I hasten to add that my brother only drives the Rover to the dump, or transfer station as it’s now called, at a pace that would please a Victorian dowager. Cars that are 43 years old do have their limitations. Oh, and he also uses the Rover to drive around in the fields and pick up stones for the stone walls that he likes to build.
The lesson that I draw here is that it is possible to keep some vehicles on the road virtually indefinitely.
What does this story have to do with end-of-life counseling? Simply this: People are not automobiles. We grow old, and at some point we get sick, or perhaps we simply wear out, and we die.
Many, many people have a hard time accepting this simple fact of life. After all, isn’t there a pill for everything, or possibly an operation, perhaps a transplant?
Well, frankly, no. The lack of realism that surrounds the end of life in this country sometimes astounds me.
But then I have an unusual background. I come from a medical family. My father was a doctor – a surgeon – and my mother was a nurse until they got married. His hello line was, “Have you seen Snow White?” And their first date was Walt Disney’s Snow White, at Radio City Music Hall.
During his sixties, my father contracted hepatitis from a needle stick while performing a surgery. The hepatitis severely damaged his liver, which (I’ll spare you the details) led to something called esophageal varices. Occasionally the blood vessels in his esophagus would burst, and he would vomit blood. On his last admission, he warned my mother to insist that the ambulance bring whole blood, because he knew he would not survive the trip to the hospital without it.

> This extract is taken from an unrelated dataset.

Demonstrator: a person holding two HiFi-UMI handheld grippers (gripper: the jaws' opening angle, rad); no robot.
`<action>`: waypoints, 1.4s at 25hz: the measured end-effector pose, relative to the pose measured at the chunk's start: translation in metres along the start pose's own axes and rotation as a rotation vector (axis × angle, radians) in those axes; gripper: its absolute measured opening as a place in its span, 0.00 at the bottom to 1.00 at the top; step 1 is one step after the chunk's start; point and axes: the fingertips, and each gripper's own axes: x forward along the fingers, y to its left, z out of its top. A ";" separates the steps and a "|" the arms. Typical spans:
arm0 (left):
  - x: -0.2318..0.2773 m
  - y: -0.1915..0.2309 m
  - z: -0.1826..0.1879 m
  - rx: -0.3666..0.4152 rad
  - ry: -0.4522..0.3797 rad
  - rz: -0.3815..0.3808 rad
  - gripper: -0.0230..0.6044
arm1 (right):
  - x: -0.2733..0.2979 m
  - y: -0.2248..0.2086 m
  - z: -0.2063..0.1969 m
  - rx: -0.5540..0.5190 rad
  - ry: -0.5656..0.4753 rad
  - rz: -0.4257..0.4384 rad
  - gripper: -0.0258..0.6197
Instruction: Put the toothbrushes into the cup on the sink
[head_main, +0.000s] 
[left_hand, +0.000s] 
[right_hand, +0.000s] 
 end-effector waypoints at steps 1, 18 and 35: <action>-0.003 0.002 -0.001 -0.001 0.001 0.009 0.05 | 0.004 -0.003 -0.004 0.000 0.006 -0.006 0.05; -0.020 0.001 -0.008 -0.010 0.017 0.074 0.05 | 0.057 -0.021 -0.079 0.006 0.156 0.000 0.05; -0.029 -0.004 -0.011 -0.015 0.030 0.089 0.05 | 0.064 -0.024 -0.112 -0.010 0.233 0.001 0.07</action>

There was an operation, called a portal-caval shunt, that my father opposed because the outcomes were often extremely poor. However, faced with the option of death, he agreed to the procedure. I have often thought that he did this for us, and not for himself.
The surgery was successful, and my father was a vegetable with non-functioning kidneys. He went through several rounds of dialysis, in the hope that his kidneys would restart. Didn’t happen. And so, one evening, in a rather scruffy lounge at St. Luke’s Hospital, daddy’s doctor, whom we had all known for many years, sat down with my mother, my brother, and me, and suggested it was time to make my father comfortable and let nature take its course. We agreed.
Years later my mother, having fought breast cancer to a standstill, having fought leukemia to a standoff, came down with cancer of the pancreas. She wanted to stay up in the country, which was where she had been born and grown up. We discussed bringing her to the city and pursuing aggressive therapy. She didn’t want it. She was done. She knew it. She could feel it in her body. She died in the country. Most of the time she was at home, but she spent the last few weeks in hospice. I was sitting next to her when she took her last breath.
One of the great benefits of facing facts is that you may get an opportunity to say goodbye. We had that with my mother. With my father we did not. I recall, as he was heading in for surgery, saying that we’d talk again soon. He looked at me with a look that I did not understand at the time, and replied that he certainly hoped so. That was the last time we talked.
I cannot begin to tell you how important I think end-of-life counseling is. I’m to an age where it’s not just the older generation that’s dying – it’s my generation. And still I see the mind-set. Fix me, Doc. Roll me into the shop and bolt on a new carburetor. Well, maybe. But maybe, in your case, it’s not possible. Or maybe the treatment would inflict agony out of all proportion to the few days of life to be gained.
I do believe this conversation should be between the doctor and the patient, or the patient’s family. But it should take place.